## [EXERCISE OBJECTIVE]
The lines below starting at the line containing "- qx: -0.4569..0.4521" and ending at the line containing "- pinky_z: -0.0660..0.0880" are to be repeated exactly, with both ends kept and nothing else added.

SOURCE DATA START

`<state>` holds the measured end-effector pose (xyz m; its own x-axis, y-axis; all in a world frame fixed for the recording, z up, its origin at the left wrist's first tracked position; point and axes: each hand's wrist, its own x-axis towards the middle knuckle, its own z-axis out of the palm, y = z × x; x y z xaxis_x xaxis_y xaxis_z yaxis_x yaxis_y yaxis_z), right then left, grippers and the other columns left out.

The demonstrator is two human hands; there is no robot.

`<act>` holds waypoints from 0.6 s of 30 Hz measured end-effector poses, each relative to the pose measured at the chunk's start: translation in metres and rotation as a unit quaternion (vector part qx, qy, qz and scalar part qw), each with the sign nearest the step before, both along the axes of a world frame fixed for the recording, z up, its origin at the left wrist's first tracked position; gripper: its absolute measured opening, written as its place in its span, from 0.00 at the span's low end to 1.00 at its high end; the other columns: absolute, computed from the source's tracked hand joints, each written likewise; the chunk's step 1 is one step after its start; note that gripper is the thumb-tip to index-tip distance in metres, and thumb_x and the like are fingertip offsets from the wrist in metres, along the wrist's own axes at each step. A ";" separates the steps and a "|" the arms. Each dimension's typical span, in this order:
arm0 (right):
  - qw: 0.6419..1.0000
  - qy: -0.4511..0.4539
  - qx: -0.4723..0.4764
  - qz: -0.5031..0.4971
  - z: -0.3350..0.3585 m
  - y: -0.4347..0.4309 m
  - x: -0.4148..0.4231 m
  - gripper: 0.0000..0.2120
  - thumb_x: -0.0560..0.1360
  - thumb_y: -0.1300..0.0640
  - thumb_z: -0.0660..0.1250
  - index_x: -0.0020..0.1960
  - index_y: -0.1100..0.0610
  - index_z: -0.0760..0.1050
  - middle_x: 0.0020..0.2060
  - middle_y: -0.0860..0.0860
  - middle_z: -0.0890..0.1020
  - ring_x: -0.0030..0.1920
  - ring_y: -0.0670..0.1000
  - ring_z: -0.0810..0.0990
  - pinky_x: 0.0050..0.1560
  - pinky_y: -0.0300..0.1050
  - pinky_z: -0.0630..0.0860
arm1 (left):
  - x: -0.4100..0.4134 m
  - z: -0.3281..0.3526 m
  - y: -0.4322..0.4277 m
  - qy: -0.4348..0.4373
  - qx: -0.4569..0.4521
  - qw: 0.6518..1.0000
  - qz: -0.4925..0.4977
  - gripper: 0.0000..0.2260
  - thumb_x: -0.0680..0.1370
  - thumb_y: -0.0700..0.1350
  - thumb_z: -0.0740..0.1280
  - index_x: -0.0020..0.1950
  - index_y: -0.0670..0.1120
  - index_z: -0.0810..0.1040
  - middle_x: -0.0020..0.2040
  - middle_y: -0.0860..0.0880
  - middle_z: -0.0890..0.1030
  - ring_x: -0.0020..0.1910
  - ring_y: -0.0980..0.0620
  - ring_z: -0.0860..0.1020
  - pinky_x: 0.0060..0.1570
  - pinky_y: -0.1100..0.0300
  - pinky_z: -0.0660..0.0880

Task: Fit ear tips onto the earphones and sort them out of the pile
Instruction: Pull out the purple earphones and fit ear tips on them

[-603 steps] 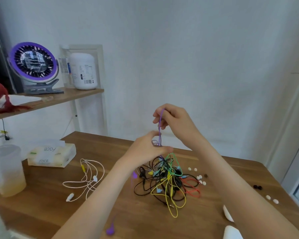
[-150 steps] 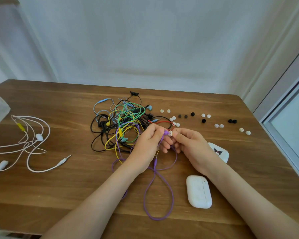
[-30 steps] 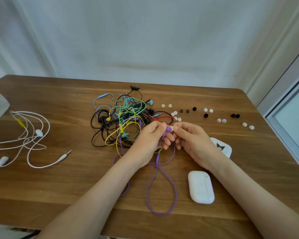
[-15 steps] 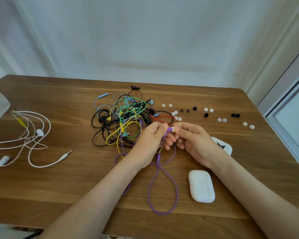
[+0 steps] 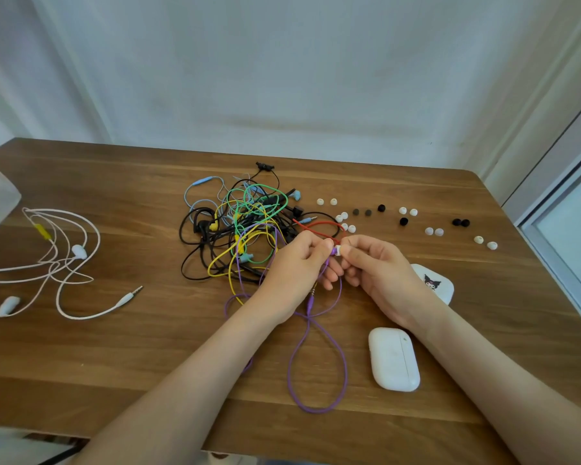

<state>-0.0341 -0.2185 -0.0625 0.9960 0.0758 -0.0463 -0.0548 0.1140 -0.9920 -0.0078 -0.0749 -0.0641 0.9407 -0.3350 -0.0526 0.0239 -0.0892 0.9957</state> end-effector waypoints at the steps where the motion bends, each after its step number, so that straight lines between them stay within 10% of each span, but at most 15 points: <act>1: 1.000 -0.001 -0.010 -0.006 -0.001 0.000 0.000 0.10 0.79 0.66 0.59 0.41 0.60 0.74 0.32 0.54 0.74 0.33 0.48 0.71 0.33 0.37 0.68 | 0.000 0.000 0.000 -0.010 0.017 1.000 0.001 0.09 0.82 0.43 0.59 0.45 0.42 0.73 0.31 0.50 0.80 0.30 0.53 0.77 0.33 0.62 0.74; 11: 0.987 -0.015 -0.130 -0.090 -0.002 0.009 -0.003 0.07 0.79 0.62 0.63 0.42 0.57 0.76 0.28 0.48 0.77 0.28 0.45 0.72 0.32 0.36 0.71 | -0.004 0.002 -0.001 -0.131 0.148 0.980 0.027 0.08 0.82 0.43 0.60 0.47 0.39 0.73 0.30 0.52 0.79 0.25 0.59 0.77 0.32 0.72 0.71; 18: 0.989 -0.027 -0.108 -0.095 0.000 0.013 -0.005 0.06 0.79 0.63 0.63 0.43 0.58 0.76 0.31 0.52 0.78 0.29 0.45 0.73 0.30 0.38 0.70 | -0.005 0.001 0.000 -0.115 0.101 0.988 0.036 0.07 0.82 0.42 0.59 0.48 0.41 0.73 0.31 0.50 0.79 0.28 0.55 0.78 0.36 0.62 0.76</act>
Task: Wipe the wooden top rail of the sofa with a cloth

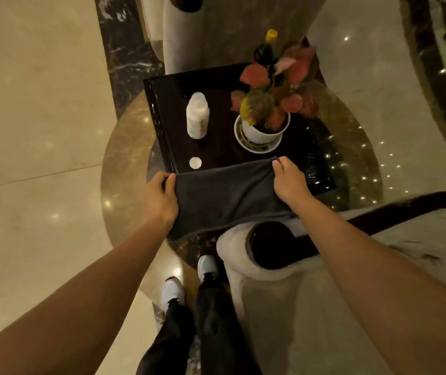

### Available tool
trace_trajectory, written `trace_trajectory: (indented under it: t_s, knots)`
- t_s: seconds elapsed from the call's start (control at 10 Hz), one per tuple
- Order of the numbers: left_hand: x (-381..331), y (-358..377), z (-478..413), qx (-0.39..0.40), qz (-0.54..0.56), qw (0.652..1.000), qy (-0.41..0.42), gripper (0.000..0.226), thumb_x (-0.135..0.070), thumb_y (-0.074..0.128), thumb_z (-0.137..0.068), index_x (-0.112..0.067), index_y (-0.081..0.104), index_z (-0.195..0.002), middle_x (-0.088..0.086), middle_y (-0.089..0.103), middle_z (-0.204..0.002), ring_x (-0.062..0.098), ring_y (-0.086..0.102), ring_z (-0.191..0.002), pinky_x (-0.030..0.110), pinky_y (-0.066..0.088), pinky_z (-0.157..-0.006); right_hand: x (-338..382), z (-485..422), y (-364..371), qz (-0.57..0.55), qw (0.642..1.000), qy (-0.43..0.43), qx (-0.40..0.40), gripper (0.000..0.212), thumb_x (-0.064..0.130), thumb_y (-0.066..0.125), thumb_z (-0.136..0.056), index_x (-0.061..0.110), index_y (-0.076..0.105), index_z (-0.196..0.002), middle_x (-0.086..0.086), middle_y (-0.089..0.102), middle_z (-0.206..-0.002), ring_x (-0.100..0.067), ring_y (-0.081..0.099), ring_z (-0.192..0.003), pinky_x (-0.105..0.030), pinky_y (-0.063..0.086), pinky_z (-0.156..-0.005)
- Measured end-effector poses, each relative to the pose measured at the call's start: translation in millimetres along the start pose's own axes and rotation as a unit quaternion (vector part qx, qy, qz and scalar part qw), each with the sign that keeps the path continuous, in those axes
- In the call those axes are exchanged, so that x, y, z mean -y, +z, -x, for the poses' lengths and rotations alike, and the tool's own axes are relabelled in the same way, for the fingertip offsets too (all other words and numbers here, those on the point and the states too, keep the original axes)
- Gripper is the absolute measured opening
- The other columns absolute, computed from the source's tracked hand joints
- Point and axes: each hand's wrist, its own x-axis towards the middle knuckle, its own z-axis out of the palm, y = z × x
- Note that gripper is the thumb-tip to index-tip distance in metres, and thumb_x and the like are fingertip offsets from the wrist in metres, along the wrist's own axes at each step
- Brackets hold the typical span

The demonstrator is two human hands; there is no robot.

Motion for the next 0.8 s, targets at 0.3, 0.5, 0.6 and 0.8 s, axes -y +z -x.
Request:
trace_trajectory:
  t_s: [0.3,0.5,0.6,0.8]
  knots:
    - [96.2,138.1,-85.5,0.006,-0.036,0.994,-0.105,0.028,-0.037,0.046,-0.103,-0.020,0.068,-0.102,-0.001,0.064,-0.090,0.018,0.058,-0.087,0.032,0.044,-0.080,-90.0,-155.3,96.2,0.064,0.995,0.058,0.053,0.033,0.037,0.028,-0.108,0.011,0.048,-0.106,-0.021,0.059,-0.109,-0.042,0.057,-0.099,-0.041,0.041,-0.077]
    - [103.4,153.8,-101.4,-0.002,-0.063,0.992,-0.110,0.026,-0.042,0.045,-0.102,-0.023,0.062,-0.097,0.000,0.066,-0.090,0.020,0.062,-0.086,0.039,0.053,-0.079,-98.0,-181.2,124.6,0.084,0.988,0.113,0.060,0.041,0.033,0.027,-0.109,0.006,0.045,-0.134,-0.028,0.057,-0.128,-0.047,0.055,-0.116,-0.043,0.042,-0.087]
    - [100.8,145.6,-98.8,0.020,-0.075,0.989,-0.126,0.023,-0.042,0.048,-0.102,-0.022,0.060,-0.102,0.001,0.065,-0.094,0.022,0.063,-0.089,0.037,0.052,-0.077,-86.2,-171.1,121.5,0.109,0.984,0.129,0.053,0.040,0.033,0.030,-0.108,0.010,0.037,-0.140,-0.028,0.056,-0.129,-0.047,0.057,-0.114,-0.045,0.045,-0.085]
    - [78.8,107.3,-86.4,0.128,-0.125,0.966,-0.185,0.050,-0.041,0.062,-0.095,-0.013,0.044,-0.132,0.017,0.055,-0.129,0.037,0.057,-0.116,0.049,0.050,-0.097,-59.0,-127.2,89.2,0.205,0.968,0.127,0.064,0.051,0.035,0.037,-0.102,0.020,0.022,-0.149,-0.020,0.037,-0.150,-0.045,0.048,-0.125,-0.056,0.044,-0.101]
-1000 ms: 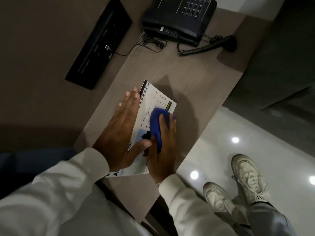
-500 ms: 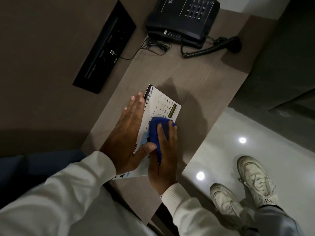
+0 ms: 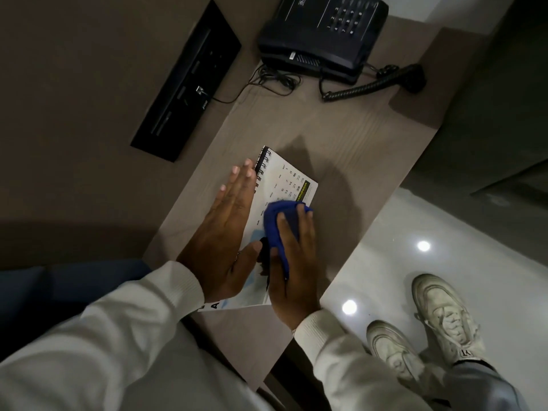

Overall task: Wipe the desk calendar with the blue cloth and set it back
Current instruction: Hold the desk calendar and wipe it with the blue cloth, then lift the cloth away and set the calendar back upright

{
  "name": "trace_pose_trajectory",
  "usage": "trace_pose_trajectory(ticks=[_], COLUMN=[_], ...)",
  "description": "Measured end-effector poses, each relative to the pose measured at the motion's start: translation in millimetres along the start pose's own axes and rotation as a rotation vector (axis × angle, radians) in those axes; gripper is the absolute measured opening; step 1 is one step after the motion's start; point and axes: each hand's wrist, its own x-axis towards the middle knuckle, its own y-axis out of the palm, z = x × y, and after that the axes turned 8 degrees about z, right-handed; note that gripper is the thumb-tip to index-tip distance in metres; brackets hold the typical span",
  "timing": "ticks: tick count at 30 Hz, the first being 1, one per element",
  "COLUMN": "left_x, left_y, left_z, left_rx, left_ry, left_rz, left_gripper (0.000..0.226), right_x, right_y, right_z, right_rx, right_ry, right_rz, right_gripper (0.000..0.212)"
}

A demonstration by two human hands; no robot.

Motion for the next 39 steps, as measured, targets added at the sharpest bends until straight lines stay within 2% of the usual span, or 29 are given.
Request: trace_pose_trajectory(ticks=[5, 10, 14, 19, 23, 25, 28, 31, 34, 37, 39], left_x=[1, 0, 0, 1, -2, -3, -4, -6, -7, -10, -18], left_y=[2, 2, 2, 1, 2, 2, 3, 2, 0, -7, -10], left_z=[4, 5, 3, 3, 5, 5, 7, 7, 4, -4, -12], left_rx=[-0.045, -0.01, -0.036, -0.13, 0.016, 0.053, 0.106, 0.179, 0.225, 0.143, 0.033], left_ry=[-0.005, -0.028, -0.024, -0.016, -0.008, 0.007, 0.015, -0.013, -0.05, -0.145, -0.205], left_rz=[0.004, 0.007, 0.006, 0.036, 0.014, -0.013, -0.023, -0.008, -0.01, -0.018, -0.129], left_gripper=[0.074, 0.073, 0.072, 0.072, 0.076, 0.078, 0.076, 0.077, 0.087, 0.095, 0.092], right_x=[41, 34, -2, 50, 58, 36, -5, -34, -34, 0, 38], right_y=[-4, -7, -2, -15, -26, -22, -18, -35, -73, -122, -151], right_z=[13, 11, 23, 34, 24, 27, 38, 50, 55, 53, 48], right_rx=[-0.003, 0.062, 0.079, -0.024, -0.032, -0.014, 0.098, 0.14, 0.037, -0.07, -0.219], right_ry=[-0.073, 0.169, 0.071, -0.034, 0.172, 0.244, 0.232, 0.25, 0.173, 0.17, 0.116], right_rz=[-0.065, -0.061, -0.035, -0.047, -0.04, -0.001, 0.079, 0.248, 0.42, 0.422, 0.413], right_gripper=[0.051, 0.06, 0.059, 0.052, 0.059, 0.059, 0.058, 0.055, 0.052, 0.05, 0.048])
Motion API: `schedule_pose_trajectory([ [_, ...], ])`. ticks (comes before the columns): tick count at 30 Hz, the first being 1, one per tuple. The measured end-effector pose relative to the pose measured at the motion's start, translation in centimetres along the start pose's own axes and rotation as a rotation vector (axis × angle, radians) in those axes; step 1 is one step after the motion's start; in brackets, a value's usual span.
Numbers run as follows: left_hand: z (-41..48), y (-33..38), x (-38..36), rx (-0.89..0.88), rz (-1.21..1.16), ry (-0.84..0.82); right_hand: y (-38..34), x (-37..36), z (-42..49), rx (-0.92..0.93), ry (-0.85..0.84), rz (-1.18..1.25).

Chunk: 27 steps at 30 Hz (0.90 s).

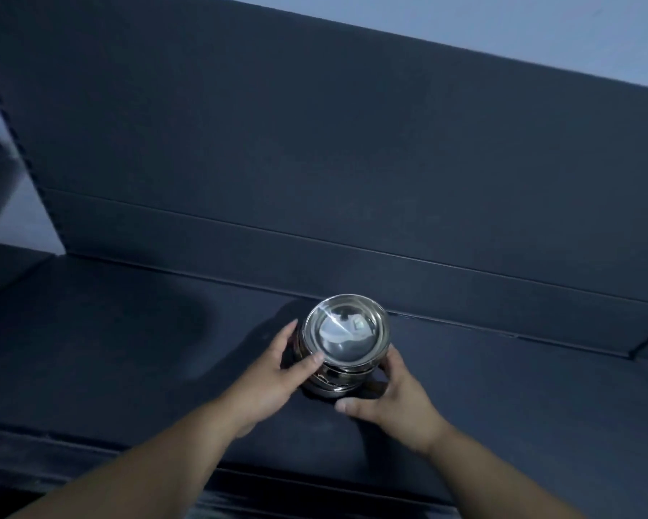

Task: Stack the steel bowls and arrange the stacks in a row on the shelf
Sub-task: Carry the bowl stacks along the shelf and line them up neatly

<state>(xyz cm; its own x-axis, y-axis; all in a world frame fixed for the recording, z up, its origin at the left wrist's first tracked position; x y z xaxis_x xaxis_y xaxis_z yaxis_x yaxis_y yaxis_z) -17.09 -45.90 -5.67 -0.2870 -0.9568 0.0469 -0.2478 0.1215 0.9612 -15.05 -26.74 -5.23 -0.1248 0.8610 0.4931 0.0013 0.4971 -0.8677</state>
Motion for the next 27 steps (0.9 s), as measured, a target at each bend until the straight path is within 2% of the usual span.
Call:
schedule_pose_trajectory([
  [5, -0.1, 0.0, -0.7, 0.001, -0.168, -0.018, -0.6, -0.1, -0.2, 0.012, 0.034, 0.169],
  [10, -0.8, 0.3, -2.4, -0.015, -0.192, 0.001, -0.3, 1.1, -1.5, 0.012, 0.073, 0.248],
  [15, -1.5, 1.7, -7.4, -0.033, -0.146, -0.048, 1.3, 5.3, -4.9, 0.030, 0.158, 0.273],
  [21, -3.5, 3.6, -18.7, -0.042, -0.051, -0.162, 4.6, 13.8, -13.1, 0.026, 0.277, 0.329],
  [27, -7.7, 3.9, -35.4, -0.054, -0.015, -0.321, 11.0, 24.6, -26.0, -0.015, 0.430, 0.318],
])
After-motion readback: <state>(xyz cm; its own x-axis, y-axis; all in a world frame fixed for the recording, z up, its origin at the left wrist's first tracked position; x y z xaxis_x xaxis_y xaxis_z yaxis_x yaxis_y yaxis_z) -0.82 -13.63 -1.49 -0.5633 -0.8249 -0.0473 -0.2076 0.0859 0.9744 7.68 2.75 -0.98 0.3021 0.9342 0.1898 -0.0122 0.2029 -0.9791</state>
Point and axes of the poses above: each hand's wrist, its own z-axis towards the middle knuckle, its own x-axis out of the back of the hand, y = z × x, the point moved 7 cm from there along z, towards the middle knuckle, and after that the axes turned 6 degrees about x, right-handed, at the moved point
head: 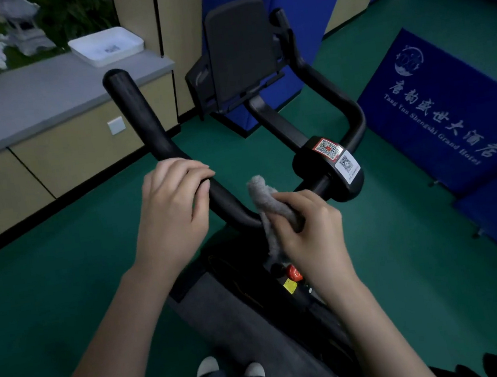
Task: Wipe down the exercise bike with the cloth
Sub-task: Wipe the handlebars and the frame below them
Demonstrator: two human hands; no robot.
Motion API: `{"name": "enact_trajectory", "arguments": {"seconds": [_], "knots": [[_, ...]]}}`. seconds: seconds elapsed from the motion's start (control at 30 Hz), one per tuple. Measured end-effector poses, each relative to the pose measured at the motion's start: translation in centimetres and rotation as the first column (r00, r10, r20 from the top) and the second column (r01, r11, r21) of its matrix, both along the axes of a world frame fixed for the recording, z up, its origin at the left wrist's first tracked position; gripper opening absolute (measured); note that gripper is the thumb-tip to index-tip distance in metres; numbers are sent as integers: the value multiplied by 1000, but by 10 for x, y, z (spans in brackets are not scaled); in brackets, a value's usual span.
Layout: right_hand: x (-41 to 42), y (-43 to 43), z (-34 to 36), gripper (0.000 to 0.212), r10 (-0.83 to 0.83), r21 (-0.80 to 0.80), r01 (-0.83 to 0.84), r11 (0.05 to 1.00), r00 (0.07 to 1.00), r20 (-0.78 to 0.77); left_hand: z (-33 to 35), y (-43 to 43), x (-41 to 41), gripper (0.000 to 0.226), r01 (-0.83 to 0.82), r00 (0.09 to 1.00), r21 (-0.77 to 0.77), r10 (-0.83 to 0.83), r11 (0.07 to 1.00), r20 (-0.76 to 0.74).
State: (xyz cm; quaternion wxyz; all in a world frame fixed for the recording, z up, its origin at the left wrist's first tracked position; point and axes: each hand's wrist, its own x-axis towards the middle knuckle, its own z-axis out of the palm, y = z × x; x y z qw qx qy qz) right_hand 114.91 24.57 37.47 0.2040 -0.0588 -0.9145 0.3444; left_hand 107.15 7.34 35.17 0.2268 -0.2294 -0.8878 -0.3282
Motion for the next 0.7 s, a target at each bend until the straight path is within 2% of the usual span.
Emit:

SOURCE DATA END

## [RESPONSE]
  - qx: -0.4569..0.4521
  - qw: 0.6518..1.0000
  - qz: -0.4925..0.4977
  - gripper: 0.0000..0.2260
  - thumb_x: -0.0680..0.1370
  - thumb_y: -0.0700..0.1350
  - thumb_z: -0.0740..0.1280
  - index_x: -0.0020..0.1950
  - index_y: -0.0670..0.1120
  - index_z: -0.0810..0.1040
  - middle_x: -0.0020..0.2040
  - middle_y: -0.0860..0.0880
  - middle_z: -0.0890..0.1030
  - ring_x: -0.0020..0.1910
  - ring_y: -0.0980..0.0620
  - ring_z: -0.0860..0.1020
  - pinky_x: 0.0060..0.1570
  - pinky_y: -0.1100..0.0300
  - pinky_z: -0.0660..0.0880

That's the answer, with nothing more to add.